Instructions to follow — Produce a verbatim copy of the lines from the one holding "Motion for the" through the last line of the listing, and nothing else.
▼
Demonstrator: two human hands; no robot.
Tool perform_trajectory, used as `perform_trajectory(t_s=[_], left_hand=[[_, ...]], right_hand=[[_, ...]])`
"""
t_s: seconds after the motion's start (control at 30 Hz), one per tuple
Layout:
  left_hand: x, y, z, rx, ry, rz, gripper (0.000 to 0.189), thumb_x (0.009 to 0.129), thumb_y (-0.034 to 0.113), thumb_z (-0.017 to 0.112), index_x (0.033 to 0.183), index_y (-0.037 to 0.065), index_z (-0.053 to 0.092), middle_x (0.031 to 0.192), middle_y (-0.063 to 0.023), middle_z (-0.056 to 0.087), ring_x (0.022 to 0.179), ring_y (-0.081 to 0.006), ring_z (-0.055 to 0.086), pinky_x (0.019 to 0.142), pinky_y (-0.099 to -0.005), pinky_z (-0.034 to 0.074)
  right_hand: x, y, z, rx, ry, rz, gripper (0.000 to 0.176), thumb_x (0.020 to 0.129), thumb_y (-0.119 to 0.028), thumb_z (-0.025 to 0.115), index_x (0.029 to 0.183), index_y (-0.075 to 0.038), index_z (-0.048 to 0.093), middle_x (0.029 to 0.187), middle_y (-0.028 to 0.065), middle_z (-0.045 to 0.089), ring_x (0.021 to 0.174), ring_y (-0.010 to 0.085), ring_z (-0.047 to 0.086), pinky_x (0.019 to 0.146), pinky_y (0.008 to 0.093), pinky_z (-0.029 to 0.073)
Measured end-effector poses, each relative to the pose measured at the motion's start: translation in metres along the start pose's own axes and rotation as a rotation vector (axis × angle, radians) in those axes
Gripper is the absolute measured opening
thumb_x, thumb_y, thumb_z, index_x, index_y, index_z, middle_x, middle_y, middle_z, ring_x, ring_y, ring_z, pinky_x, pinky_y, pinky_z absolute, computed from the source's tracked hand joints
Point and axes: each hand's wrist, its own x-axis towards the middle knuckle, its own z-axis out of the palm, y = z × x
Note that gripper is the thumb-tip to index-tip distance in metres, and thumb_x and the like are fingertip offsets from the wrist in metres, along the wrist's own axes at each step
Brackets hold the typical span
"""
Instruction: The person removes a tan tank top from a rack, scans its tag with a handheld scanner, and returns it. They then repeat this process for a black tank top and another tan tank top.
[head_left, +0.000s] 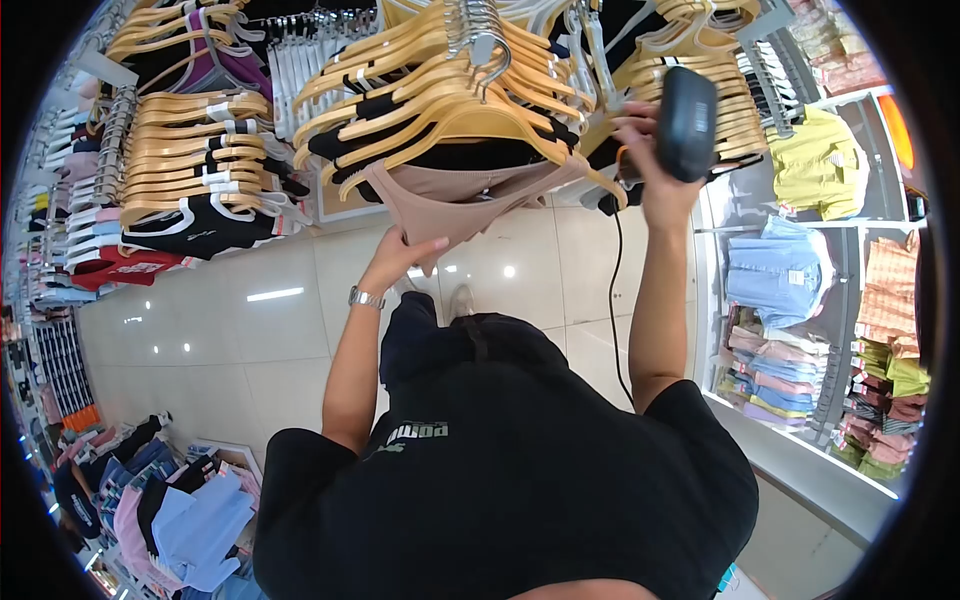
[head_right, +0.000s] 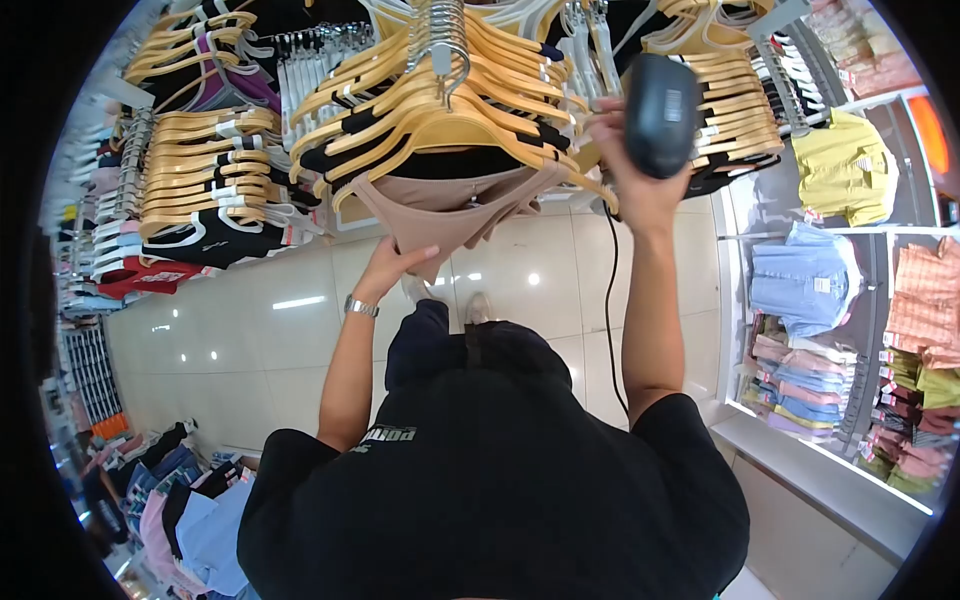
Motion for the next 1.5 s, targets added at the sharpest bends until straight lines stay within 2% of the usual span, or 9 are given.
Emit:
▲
Answer box —
Motion for the next 1.5 s, targets added at the sharpest bends until straight lines stay within 2% of the usual span, or 9 are given.
Emit:

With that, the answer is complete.